I could write quite a lot more than what I have already written about little experience in camp in Canada, but the more exciting experienced were after I got over in England, and particularly after I got over to France, so I am not going to take up any more time telling you about my Canadian training, but will start in on the trip across the Atlantic on the Metagama.

One of the boys who had gone through the same course as I did was quite a violinist, and as we had a whole day in Montreal before being required to go on board, we went around to the different music shops and bought most of the latest song hits. Several of the other boys also bought music, so that by the time we got on board we had quite a collection. We had to be on the ship by midnight, and we were allocated cabins. We were very comfortable. My cabin was right off the main deck. It was rather a new experience for me to be called at half past six in the morning for a hot or cold salt water bath, just whichever you preferred. The boat, while it was not very large, was very comfortable, and the meals were exceptionally good. As a matter of fact I cannot imagine that even in peace times a first-class passage would prove any more comfortable than ours was. Of course we had lifeboat drill and all that sort of thing.
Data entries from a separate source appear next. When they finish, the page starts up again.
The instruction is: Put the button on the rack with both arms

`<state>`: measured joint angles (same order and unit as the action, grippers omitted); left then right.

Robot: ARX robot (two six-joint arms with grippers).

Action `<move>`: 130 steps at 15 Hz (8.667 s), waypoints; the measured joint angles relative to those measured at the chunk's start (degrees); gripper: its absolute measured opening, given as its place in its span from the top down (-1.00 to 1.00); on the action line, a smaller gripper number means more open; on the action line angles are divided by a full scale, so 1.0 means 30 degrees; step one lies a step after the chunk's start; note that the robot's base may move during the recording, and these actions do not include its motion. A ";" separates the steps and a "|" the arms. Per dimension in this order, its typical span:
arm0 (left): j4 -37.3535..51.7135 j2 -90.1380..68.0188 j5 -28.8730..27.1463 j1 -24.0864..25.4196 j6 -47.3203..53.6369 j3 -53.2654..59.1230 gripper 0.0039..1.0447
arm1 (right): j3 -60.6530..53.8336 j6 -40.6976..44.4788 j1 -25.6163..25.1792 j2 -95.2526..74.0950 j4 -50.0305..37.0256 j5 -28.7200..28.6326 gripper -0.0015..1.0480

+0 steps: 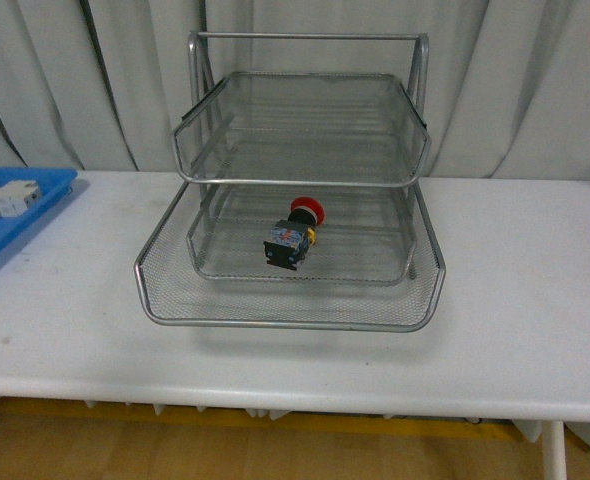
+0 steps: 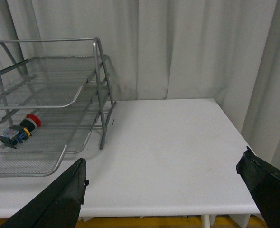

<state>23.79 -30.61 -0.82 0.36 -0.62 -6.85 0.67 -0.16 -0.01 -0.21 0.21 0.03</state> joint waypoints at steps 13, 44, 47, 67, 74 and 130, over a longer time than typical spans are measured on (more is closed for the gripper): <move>-0.3606 0.5931 0.0270 -0.0175 0.0007 0.2113 0.97 | 0.0000 0.0007 0.0000 0.0000 -0.0007 0.0000 -0.87; -0.8000 1.0040 0.0262 -0.0175 0.0015 0.2106 -0.88 | 0.6368 -0.2477 0.0656 -1.5642 -1.0936 -0.1122 -0.87; -0.8000 1.0040 0.0262 -0.0175 0.0015 0.2106 -0.88 | 1.2954 -0.5814 0.3366 -2.5726 -0.8859 -0.2295 -0.87; -0.8007 1.0040 0.0270 -0.0175 0.0015 0.2106 -0.88 | 2.0582 -0.6222 1.0797 -3.8570 -0.1370 -0.1617 0.97; -0.8000 1.0040 0.0270 -0.0175 0.0015 0.2106 -0.88 | 2.2717 -0.5413 0.9974 -3.9947 -0.1362 -0.1362 0.97; -0.8000 1.0040 0.0270 -0.0175 0.0022 0.2106 -0.88 | 0.0000 -0.0066 0.0000 -0.0007 0.0000 -0.0007 0.97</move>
<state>-0.21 -0.49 -0.01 -0.16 -0.56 -0.54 0.67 -0.36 -0.01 -0.23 0.21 0.01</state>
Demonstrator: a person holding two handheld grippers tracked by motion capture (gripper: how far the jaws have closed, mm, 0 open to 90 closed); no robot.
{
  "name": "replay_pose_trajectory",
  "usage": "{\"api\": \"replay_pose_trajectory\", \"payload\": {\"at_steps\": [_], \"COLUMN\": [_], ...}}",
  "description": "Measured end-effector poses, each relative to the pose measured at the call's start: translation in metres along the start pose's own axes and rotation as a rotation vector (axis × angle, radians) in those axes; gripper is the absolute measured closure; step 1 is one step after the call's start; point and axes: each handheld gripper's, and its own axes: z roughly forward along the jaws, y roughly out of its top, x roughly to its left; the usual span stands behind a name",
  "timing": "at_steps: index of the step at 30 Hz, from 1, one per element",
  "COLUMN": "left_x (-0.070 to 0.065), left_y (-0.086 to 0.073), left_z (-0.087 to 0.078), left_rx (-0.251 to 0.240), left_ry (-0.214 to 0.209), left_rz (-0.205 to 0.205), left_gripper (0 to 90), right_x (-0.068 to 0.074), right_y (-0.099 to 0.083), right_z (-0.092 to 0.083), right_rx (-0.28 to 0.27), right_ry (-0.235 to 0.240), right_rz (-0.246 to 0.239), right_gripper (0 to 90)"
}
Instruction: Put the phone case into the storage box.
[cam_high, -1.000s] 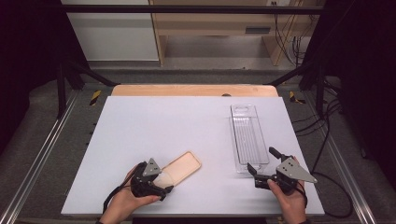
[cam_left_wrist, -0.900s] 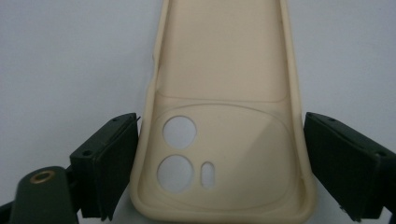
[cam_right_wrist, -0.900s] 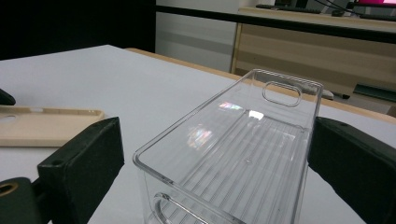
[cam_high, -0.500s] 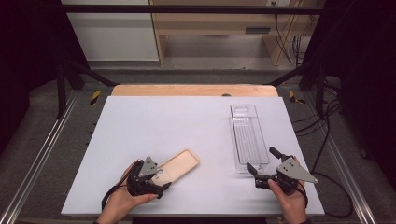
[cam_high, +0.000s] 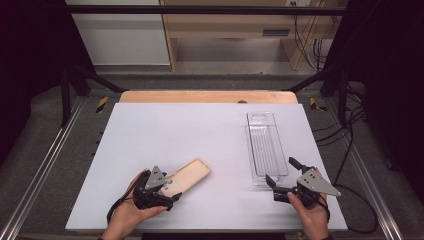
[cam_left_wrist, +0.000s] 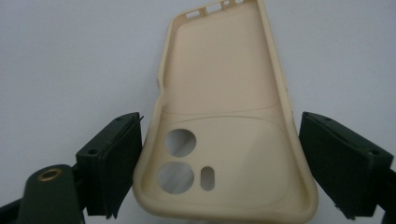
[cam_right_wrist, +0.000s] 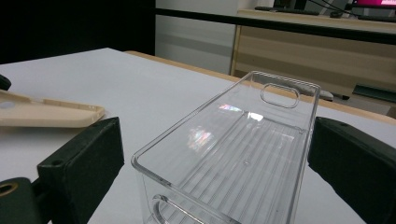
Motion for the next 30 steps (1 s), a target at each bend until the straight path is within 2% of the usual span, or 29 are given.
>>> {"api": "replay_pose_trajectory", "payload": {"at_steps": [3,7,8,10,11,13,14,15,16,17,20,24,25,26,28,29,30], "left_x": [0.000,-0.001,-0.002,-0.003,-0.003,-0.004,-0.003,-0.003,-0.002,-0.002,-0.002,0.001,0.002,0.002,0.002,0.003,0.003], "left_y": [0.000,0.002,0.003,0.004,0.005,0.006,0.008,0.008,0.010,0.010,0.014,0.020,0.022,0.024,0.028,0.031,0.031], "left_z": [-0.001,-0.003,-0.003,-0.004,-0.004,-0.006,-0.006,-0.006,-0.006,-0.006,-0.006,-0.009,-0.009,-0.010,-0.011,-0.011,-0.011], "left_rx": [-0.002,-0.003,-0.003,0.003,0.005,0.008,0.010,0.010,0.015,0.015,0.039,0.061,0.065,0.078,0.093,0.105,0.105], "left_ry": [0.000,-0.005,-0.005,-0.008,-0.007,-0.010,-0.013,-0.013,-0.020,-0.020,-0.029,-0.039,-0.040,-0.042,-0.046,-0.054,-0.054], "left_rz": [0.005,0.014,0.017,0.025,0.028,0.035,0.035,0.035,0.040,0.040,0.065,0.080,0.086,0.097,0.111,0.116,0.116], "left_gripper": [14.7,14.6,14.6,14.6,14.5,14.4,14.3,14.3,14.3,14.3,14.3,14.3,14.2,14.2,14.2,14.1,14.2], "right_x": [0.001,0.006,0.011,0.013,0.019,0.029,0.043,0.043,0.056,0.056,0.072,0.088,0.093,0.102,0.105,0.114,0.117], "right_y": [0.001,0.006,0.012,0.015,0.020,0.028,0.035,0.035,0.037,0.037,0.038,0.039,0.040,0.043,0.045,0.048,0.050], "right_z": [0.000,-0.001,-0.001,0.000,0.000,0.000,0.003,0.003,0.007,0.007,0.015,0.028,0.031,0.038,0.040,0.046,0.049], "right_rx": [-0.003,-0.008,-0.010,-0.007,0.001,0.009,0.039,0.039,0.073,0.073,0.122,0.170,0.174,0.180,0.180,0.181,0.184], "right_ry": [0.002,-0.002,0.000,0.006,0.015,0.042,0.098,0.098,0.148,0.148,0.211,0.266,0.275,0.293,0.299,0.317,0.325], "right_rz": [-0.002,-0.038,-0.068,-0.085,-0.119,-0.169,-0.237,-0.237,-0.292,-0.292,-0.359,-0.419,-0.439,-0.478,-0.491,-0.528,-0.536], "right_gripper": [3.9,3.9,3.8,3.8,3.7,3.7,3.5,3.5,3.5,3.5,3.5,3.9,4.1,4.6,5.0,5.8,5.9]}}
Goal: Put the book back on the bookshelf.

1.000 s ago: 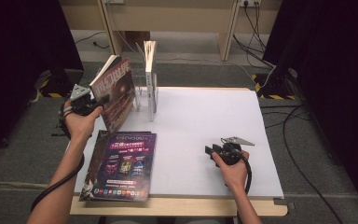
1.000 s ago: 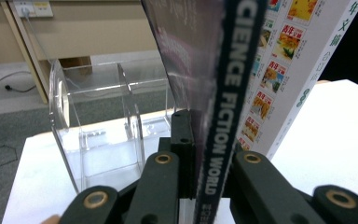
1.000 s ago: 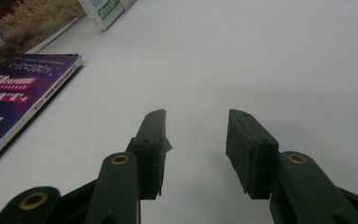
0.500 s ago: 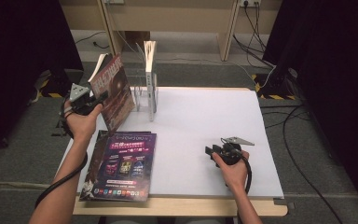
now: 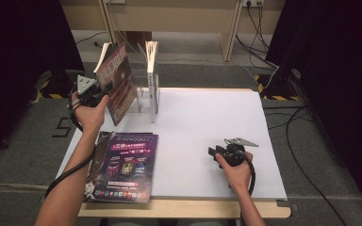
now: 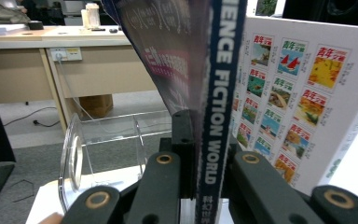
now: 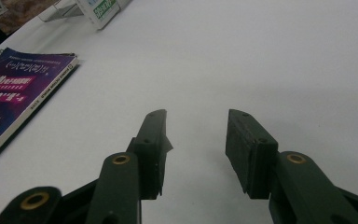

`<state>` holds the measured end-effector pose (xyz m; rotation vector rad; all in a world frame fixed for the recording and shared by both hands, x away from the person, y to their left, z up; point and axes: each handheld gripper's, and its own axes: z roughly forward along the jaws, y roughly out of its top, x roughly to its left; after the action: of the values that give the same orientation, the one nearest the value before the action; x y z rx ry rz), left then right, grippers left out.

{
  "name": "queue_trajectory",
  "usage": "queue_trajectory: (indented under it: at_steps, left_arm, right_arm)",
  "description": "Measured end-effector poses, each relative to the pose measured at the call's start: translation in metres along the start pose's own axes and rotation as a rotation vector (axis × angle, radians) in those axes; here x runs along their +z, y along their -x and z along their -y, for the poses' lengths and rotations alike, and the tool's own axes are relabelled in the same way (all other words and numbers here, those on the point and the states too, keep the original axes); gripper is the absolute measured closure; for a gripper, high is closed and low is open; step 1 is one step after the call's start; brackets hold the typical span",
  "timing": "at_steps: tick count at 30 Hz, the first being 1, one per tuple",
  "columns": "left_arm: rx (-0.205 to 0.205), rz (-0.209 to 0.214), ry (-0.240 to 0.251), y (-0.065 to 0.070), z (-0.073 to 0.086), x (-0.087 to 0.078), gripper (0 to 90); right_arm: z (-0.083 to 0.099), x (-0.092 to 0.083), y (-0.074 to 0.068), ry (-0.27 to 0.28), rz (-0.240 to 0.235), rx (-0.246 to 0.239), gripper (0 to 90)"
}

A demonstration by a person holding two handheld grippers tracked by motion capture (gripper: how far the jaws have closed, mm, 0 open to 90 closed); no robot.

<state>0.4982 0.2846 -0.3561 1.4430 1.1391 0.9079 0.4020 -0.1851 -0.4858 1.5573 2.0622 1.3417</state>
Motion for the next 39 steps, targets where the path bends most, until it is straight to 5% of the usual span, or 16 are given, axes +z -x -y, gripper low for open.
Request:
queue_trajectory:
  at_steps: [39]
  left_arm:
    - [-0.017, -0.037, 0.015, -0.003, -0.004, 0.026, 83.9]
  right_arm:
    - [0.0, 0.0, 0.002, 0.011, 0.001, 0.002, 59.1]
One had a spot allocated to them on the deck, and at the alarm siren you had to get there in so many seconds. We also had Swedish Drill every morning, but this was optional with the officers. We also had several games that we played to keep ourselves fit, and we even used to go down on the deck below, where different battalions were- as there were a couple of thousand men on board the boat- and we used to have skipping contests with the men. This was real fun.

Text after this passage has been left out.